Au soutien de son appel, M. [T] fait valoir que la société Imaye Graphic n'a pas pris les mesures nécessaires pour assurer sa sécurité et protéger sa santé physique et mentale conformément à l'article L. 4121-1 du code de travail. Il affirme alors que son inaptitude est la conséquence des manquements de son employeur à son obligation de sécurité, son obligation d'adaptation et son obligation d'exécuter loyalement le contrat de travail de sorte que son licenciement pour inaptitude est dépourvu de cause réelle et sérieuse.

Pour étayer son argumentation, M. [T] reprend les faits antérieurs à ses arrêts de travail de manière chronologique .

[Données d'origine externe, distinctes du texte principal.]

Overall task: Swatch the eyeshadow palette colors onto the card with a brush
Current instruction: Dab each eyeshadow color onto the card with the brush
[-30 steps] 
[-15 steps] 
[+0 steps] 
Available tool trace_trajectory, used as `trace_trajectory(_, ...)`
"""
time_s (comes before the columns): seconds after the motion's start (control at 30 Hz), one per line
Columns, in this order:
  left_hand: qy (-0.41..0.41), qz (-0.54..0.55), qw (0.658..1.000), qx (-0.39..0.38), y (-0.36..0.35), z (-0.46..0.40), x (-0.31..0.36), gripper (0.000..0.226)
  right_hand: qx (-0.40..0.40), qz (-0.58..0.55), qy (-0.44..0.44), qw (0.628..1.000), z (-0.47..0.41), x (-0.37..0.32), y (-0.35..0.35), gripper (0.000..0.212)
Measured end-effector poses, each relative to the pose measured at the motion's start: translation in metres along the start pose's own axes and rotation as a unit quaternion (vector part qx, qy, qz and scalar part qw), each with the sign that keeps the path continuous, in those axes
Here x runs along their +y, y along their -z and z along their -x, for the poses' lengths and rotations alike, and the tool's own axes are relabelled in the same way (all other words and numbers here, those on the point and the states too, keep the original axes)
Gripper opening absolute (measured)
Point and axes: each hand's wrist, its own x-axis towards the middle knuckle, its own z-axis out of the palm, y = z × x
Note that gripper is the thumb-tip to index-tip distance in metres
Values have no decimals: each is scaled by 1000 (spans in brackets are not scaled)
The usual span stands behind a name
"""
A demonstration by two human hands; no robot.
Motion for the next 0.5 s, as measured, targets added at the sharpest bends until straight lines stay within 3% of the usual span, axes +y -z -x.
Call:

Il affirme d'une part qu'il a subi une modification unilatérale de son contrat de travail entraînant une diminution de son salaire et ce sans qu'aucune procédure ne soit respectée et sans explication. Il prétend que cette déqualification est à l'origine de son épuisement et de sa dépression.

Il soutient d'autre part qu'il a dû effectuer un certain nombre de semaines de travail de nuit pendant les deux mois précédant son arrêt de travail du 13 avril 2018 alors qu'aucun autre salarié de l'entreprise ne s'est vu imposer autant de travail de nuit de façon aussi rapprochée. Il conteste ensuite l'affirmation selon laquelle l'affectation en travail de nuit était faite sur la base du volontariat et souligne que la société Imaye Graphic n'en rapporte pas la preuve. M. [T] ajoute qu'il ne pouvait pas prendre ses congés comme il le souhaitait contrairement à ce que prétend la société Imaye Graphic. Il affirme alors que ce traitement différencié a mis sa santé en péril et justifié son arrêt de travail.

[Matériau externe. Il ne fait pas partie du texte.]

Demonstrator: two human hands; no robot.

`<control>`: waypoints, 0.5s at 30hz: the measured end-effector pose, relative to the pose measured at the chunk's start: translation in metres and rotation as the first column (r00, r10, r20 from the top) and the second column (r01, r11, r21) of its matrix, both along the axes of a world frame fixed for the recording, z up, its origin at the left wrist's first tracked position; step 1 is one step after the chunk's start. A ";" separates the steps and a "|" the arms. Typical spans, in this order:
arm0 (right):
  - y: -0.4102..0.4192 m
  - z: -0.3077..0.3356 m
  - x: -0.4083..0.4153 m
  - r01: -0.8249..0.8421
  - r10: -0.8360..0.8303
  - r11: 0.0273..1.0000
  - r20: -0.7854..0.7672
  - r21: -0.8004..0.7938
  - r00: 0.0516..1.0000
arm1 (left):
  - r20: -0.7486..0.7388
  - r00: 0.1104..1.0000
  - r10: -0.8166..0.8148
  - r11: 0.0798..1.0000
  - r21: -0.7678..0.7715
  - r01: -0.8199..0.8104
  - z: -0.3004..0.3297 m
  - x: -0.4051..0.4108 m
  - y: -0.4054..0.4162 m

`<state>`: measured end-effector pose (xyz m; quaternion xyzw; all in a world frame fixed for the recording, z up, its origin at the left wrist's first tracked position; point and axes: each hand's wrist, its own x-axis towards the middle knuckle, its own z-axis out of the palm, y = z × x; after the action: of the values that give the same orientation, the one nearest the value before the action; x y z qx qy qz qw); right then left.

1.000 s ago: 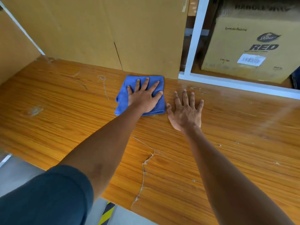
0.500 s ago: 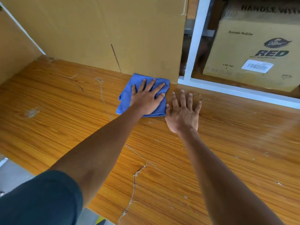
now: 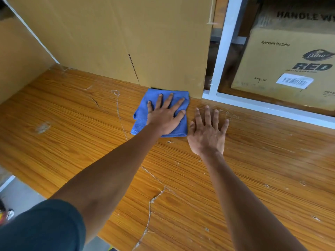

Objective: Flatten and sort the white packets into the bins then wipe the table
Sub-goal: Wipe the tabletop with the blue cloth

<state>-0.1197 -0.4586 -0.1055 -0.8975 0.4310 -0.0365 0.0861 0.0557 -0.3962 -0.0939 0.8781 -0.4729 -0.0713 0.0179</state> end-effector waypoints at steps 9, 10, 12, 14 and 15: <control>-0.001 -0.001 0.000 -0.004 0.004 1.000 -0.022 -0.002 1.000 | -0.023 0.974 0.223 0.973 0.062 -0.221 0.009 0.054 0.013; 0.000 -0.001 0.001 0.000 0.000 1.000 -0.023 0.000 1.000 | -0.023 0.984 0.178 0.982 0.064 -0.176 0.009 0.042 0.012; 0.001 0.000 0.000 0.001 -0.001 1.000 -0.018 -0.001 1.000 | 0.008 1.000 0.021 0.999 0.045 -0.022 0.003 0.012 0.014; 0.000 0.001 0.001 0.002 -0.002 1.000 -0.010 0.008 1.000 | 0.014 0.995 -0.097 0.995 0.022 0.097 0.001 -0.001 0.016; 0.000 0.001 0.001 0.002 -0.002 1.000 -0.010 0.013 1.000 | 0.007 0.993 -0.119 0.993 0.010 0.119 0.000 0.002 0.017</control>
<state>-0.1183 -0.4583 -0.1040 -0.8967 0.4325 -0.0294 0.0895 0.0574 -0.3795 -0.0935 0.8486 -0.5241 -0.0715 0.0075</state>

M. [T] fait ensuite observer que la société Imaye Graphic n'a pas pris en considération les préconisations du médecin du travail suite à l'avis d'inaptitude du 27 avril 2018 et n'a pas aménagé son poste en conséquence.

Il souligne enfin que sa souffrance au travail a été constatée par son médecin traitant, le médecin-conseil de la caisse primaire d'assurance maladie et le médecin du travail.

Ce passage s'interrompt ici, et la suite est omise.